# What the task asks
Set down the full listing exactly, character for character.

# Supplied data
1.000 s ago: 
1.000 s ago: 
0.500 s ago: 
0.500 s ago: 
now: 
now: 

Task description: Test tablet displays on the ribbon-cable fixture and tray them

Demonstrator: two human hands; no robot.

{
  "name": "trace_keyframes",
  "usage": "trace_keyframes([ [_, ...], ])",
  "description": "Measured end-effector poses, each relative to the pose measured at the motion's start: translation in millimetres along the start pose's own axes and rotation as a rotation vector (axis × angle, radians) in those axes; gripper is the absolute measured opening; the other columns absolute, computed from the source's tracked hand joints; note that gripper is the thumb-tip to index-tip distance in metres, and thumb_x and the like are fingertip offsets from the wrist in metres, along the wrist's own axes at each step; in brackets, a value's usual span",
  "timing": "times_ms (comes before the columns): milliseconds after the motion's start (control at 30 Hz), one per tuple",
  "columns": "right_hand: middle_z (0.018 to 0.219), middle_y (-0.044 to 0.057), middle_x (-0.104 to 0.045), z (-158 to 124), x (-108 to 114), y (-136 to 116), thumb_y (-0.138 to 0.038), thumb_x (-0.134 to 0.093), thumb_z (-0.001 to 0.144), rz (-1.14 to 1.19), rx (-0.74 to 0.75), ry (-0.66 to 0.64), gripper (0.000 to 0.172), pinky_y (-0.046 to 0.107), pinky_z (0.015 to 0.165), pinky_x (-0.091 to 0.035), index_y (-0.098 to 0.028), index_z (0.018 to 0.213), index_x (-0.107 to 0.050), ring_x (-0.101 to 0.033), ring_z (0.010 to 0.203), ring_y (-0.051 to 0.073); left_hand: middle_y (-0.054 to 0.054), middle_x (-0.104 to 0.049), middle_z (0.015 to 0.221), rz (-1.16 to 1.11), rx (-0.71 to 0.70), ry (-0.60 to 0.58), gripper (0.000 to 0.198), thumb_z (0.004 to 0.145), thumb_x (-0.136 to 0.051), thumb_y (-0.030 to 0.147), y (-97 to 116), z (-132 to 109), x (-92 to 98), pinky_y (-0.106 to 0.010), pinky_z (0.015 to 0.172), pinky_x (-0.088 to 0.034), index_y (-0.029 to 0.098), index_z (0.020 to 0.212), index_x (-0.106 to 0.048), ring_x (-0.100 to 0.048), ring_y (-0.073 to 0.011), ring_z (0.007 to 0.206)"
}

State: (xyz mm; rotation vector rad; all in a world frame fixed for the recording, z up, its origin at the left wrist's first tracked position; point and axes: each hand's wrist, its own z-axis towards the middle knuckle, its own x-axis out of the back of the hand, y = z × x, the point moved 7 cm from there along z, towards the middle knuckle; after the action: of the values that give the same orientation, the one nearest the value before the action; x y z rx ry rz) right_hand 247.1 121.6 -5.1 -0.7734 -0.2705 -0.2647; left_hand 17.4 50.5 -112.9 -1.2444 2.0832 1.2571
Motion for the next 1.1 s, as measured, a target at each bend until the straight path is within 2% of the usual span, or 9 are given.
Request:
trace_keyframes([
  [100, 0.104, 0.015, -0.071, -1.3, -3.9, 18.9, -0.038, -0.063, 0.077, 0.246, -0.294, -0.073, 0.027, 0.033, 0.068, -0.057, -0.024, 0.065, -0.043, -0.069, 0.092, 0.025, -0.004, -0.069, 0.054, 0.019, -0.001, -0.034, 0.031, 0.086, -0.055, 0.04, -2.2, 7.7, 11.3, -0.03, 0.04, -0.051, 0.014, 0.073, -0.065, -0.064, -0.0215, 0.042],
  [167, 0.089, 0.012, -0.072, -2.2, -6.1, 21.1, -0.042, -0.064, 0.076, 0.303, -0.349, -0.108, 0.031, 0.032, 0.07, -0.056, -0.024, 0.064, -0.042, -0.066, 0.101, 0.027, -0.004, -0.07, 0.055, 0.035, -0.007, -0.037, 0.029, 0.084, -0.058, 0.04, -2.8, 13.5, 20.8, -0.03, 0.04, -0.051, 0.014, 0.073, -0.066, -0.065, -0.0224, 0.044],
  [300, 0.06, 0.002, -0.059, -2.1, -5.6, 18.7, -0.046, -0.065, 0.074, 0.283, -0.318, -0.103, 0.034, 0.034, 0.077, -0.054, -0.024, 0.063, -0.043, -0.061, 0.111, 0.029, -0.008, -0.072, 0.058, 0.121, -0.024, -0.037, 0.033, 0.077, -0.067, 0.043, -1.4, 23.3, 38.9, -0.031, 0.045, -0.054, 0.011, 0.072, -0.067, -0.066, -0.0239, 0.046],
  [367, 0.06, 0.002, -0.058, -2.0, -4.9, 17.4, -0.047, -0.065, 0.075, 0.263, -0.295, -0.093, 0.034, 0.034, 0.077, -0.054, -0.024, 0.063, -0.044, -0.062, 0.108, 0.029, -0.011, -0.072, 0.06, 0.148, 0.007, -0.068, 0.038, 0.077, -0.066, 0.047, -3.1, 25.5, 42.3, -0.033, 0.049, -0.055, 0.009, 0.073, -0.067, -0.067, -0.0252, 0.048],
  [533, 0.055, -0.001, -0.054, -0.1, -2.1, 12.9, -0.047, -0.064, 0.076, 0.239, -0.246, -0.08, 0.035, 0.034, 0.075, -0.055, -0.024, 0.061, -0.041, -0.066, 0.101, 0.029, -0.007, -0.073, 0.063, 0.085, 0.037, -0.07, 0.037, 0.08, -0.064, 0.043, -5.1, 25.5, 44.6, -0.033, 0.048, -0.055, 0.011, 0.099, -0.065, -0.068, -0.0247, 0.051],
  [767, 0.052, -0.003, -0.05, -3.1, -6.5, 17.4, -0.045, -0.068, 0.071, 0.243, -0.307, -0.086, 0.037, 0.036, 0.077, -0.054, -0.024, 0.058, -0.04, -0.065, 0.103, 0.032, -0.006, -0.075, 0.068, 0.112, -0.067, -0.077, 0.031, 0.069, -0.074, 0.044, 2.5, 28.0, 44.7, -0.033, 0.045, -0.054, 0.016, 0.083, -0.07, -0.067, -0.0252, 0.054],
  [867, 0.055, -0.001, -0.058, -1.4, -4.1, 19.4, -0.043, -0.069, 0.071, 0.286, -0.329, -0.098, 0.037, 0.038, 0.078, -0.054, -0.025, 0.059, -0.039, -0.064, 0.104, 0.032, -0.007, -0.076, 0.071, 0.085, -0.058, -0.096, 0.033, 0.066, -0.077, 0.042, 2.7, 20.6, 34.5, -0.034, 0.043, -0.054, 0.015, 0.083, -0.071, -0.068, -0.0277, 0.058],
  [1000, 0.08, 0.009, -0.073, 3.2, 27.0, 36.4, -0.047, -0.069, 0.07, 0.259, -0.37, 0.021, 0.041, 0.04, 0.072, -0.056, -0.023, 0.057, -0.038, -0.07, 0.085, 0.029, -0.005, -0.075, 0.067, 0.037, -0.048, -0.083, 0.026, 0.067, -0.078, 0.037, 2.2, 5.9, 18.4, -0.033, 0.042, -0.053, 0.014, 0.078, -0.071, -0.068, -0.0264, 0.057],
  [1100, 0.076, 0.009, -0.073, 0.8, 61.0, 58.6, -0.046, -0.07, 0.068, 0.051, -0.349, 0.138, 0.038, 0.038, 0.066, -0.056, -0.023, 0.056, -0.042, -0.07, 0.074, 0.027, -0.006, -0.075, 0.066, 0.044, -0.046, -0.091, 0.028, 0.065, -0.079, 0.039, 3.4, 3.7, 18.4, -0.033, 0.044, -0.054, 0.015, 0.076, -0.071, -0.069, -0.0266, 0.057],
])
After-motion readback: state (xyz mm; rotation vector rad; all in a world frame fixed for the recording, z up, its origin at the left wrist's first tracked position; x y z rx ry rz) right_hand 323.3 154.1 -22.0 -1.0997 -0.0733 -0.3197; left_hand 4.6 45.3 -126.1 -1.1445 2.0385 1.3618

# Written response
1.000 s ago: 
1.000 s ago: 
0.500 s ago: 
0.500 s ago: 
now: 
now: 

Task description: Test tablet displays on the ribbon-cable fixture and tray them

Demonstrator: two human hands; no robot.

{
  "name": "trace_keyframes",
  "usage": "trace_keyframes([ [_, ...], ])",
  "description": "Measured end-effector poses, each relative to the pose measured at the motion's start: translation in millimetres along the start pose's own axes and rotation as a rotation vector (axis × angle, radians) in those axes; gripper is the absolute measured opening; the other columns absolute, computed from the source's tracked hand joints; note that gripper is the thumb-tip to index-tip distance in metres, and thumb_x and the like are fingertip offsets from the wrist in metres, along the wrist's own axes at each step; in brackets, a value's usual span",
  "timing": "times_ms (comes before the columns): milliseconds after the motion's start (control at 30 Hz), one per tuple",
  "columns": "right_hand: middle_z (0.018 to 0.219), middle_y (-0.044 to 0.057), middle_x (-0.104 to 0.045), z (-158 to 124), x (-108 to 114), y (-136 to 116), thumb_y (-0.138 to 0.038), thumb_x (-0.134 to 0.093), thumb_z (-0.001 to 0.144), rz (-1.14 to 1.19), rx (-0.74 to 0.75), ry (-0.66 to 0.64), gripper (0.000 to 0.172), pinky_y (-0.046 to 0.107), pinky_z (0.015 to 0.165), pinky_x (-0.091 to 0.035), index_y (-0.098 to 0.028), index_z (0.018 to 0.213), index_x (-0.107 to 0.050), ring_x (-0.101 to 0.033), ring_z (0.010 to 0.203), ring_y (-0.051 to 0.073); left_hand: middle_y (-0.054 to 0.054), middle_x (-0.104 to 0.049), middle_z (0.015 to 0.221), rz (-1.16 to 1.11), rx (-0.71 to 0.70), ry (-0.60 to 0.58), gripper (0.000 to 0.198), thumb_z (0.004 to 0.145), thumb_x (-0.136 to 0.051), thumb_y (-0.030 to 0.147), y (-97 to 116), z (-132 to 109), x (-92 to 98), pinky_y (-0.106 to 0.010), pinky_z (0.015 to 0.172), pinky_x (-0.088 to 0.034), index_y (-0.029 to 0.098), index_z (0.020 to 0.212), index_x (-0.106 to 0.048), ring_x (-0.100 to 0.048), ring_y (-0.073 to 0.011), ring_z (0.007 to 0.206)"
}

State: (xyz mm; rotation vector rad; all in a world frame fixed for the recording, z up, its origin at the left wrist's first tracked position; point and axes: each hand's wrist, its own z-axis towards the middle knuckle, its own x-axis out of the back of the hand, y = z × x, the point moved 7 cm from there along z, towards the middle knuckle; after the action: of the values that give the same orientation, the one nearest the value before the action; x y z rx ry rz) right_hand 247.1 121.6 -5.1 -0.7734 -0.2705 -0.2647; left_hand 17.4 50.5 -112.9 -1.2444 2.0832 1.2571
Motion for the next 1.1 s, as measured, a target at each bend until the straight path is within 2% of the usual span, or 9 are given.
Request:
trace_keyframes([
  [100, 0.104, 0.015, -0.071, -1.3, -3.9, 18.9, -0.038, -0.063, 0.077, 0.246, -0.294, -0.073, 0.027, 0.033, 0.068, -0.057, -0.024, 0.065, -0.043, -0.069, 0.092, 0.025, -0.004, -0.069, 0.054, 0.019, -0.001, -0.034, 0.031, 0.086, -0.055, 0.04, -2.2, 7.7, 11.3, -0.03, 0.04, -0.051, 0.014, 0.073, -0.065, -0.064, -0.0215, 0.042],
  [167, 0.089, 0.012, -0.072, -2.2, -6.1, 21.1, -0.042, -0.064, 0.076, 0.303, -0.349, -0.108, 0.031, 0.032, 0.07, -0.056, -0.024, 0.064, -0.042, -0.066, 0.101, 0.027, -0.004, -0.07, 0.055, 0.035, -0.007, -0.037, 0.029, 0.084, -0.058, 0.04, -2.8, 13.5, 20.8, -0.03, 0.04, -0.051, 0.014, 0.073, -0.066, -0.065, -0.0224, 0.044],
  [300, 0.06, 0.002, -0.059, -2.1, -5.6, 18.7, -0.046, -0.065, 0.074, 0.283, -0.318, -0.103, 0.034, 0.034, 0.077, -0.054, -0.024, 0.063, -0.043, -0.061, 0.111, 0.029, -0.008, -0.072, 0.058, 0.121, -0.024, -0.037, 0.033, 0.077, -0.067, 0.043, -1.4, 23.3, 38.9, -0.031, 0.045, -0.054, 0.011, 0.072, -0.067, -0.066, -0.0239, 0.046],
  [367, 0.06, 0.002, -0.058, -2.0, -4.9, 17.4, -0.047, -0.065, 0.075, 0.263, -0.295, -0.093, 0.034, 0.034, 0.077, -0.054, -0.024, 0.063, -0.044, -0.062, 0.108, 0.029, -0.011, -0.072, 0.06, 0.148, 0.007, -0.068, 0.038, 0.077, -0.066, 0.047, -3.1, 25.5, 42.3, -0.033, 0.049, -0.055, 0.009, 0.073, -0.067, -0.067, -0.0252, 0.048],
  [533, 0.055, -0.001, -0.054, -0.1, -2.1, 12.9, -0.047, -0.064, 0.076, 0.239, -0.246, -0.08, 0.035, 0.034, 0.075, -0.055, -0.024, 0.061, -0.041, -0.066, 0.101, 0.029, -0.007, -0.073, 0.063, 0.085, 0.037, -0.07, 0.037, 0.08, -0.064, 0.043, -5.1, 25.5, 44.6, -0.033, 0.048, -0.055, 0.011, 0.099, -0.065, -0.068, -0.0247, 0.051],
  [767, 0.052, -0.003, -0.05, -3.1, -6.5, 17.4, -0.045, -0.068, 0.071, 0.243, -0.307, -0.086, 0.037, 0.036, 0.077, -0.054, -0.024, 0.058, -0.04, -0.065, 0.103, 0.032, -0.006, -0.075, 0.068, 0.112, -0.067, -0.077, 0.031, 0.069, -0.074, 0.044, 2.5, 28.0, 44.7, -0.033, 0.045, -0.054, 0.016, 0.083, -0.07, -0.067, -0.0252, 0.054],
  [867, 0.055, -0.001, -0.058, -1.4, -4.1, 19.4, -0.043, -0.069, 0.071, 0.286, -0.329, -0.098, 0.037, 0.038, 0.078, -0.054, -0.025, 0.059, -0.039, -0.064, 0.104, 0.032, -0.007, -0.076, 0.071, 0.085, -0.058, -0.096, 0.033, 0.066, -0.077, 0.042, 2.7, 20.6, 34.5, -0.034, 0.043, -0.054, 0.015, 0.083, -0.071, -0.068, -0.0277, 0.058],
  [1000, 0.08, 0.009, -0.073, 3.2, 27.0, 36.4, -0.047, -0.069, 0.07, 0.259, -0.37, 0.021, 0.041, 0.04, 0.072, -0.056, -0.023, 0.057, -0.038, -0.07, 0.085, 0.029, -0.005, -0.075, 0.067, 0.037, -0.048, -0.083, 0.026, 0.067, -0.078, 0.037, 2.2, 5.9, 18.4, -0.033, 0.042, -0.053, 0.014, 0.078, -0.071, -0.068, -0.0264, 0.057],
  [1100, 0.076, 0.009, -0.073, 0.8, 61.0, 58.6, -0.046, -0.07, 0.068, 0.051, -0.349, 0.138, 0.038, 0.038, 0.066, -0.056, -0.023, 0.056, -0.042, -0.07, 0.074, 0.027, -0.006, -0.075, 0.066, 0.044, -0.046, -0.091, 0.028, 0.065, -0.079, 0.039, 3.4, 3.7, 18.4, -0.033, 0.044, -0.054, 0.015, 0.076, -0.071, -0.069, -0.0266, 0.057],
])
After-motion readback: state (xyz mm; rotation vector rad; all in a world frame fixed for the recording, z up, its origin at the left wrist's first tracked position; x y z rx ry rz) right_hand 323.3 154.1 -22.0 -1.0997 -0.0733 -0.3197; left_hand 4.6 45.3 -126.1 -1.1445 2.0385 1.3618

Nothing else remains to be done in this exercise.